- Dataset excerpt:
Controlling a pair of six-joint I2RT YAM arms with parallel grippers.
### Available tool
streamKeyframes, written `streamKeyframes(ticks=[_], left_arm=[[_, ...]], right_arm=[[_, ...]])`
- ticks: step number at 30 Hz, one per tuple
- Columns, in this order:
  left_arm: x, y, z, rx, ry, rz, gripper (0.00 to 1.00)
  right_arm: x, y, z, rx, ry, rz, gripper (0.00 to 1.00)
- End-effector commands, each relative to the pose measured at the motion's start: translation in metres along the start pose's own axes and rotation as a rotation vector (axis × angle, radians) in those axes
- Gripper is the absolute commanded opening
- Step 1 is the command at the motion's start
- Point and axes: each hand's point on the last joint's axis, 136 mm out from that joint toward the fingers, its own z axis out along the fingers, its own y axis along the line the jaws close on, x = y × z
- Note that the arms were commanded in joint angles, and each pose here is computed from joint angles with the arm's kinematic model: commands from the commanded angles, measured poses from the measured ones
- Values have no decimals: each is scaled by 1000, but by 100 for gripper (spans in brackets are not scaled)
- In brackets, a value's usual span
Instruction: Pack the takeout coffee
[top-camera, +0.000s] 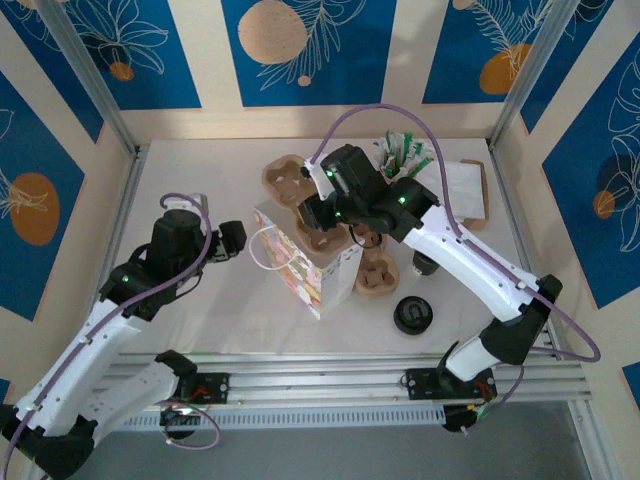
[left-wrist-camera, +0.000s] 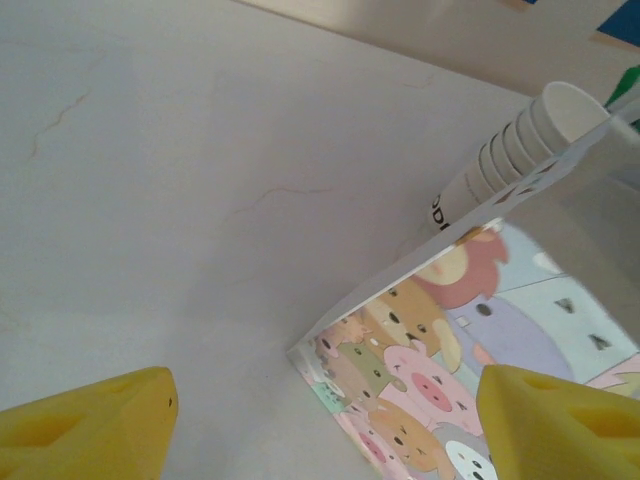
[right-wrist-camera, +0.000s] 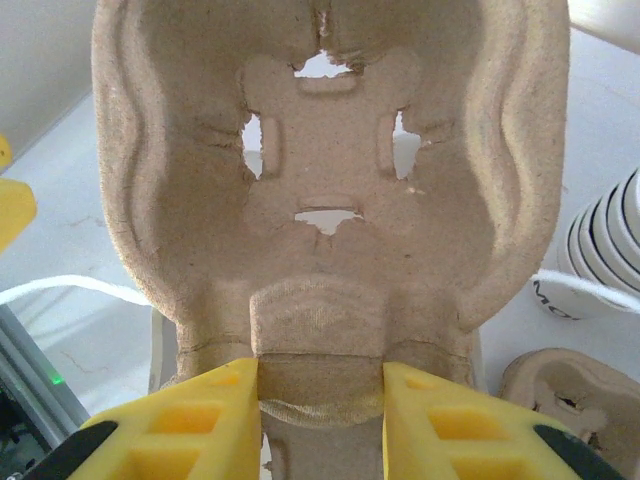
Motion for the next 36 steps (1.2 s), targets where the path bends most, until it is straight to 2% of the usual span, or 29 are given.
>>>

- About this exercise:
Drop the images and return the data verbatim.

- Response box:
Controlling a pair of six-joint I2RT YAM arms with parallel grippers.
### Available tool
streamKeyframes, written `streamKeyframes(ticks=[_], left_arm=[[_, ...]], right_arm=[[_, ...]])`
- ticks: step number at 30 Hz, one per tuple
- Columns, in this order:
  left_arm: x, y, z, rx, ry, rz, gripper (0.00 to 1.00)
  right_arm: x, y, z, rx, ry, rz, gripper (0.00 to 1.00)
- End-effector commands, each relative to the pose measured at the motion's start: translation in metres along the start pose's own axes and rotation as a rotation vector (axis × angle, radians) in those axes
- Gripper is the absolute commanded opening
- Step 1 is the command at the motion's start
- Point and axes: each hand's point on the last joint's axis, 136 mm out from that joint toward the fingers, its own z axis out along the fingers, its own y axis along the line the jaws close on, x = y × z
- Note that the arms were commanded in joint angles, and each pose here is computed from joint angles with the arm's kinematic model: commands from the commanded angles, measured poses from the measured ones
- Values have no decimals: each is scaled by 1000, but by 100 for gripper (spans in brackets are not scaled)
- In brackets, a value's usual span
Instruction: Pack the takeout coffee
[top-camera, +0.000s] 
[left-wrist-camera, +0.000s] 
[right-wrist-camera, +0.000s] 
Motion for the next 36 steps (1.2 s), targets where the path bends most, until it is straight to 2% of the usual span, or 29 are given.
>>>

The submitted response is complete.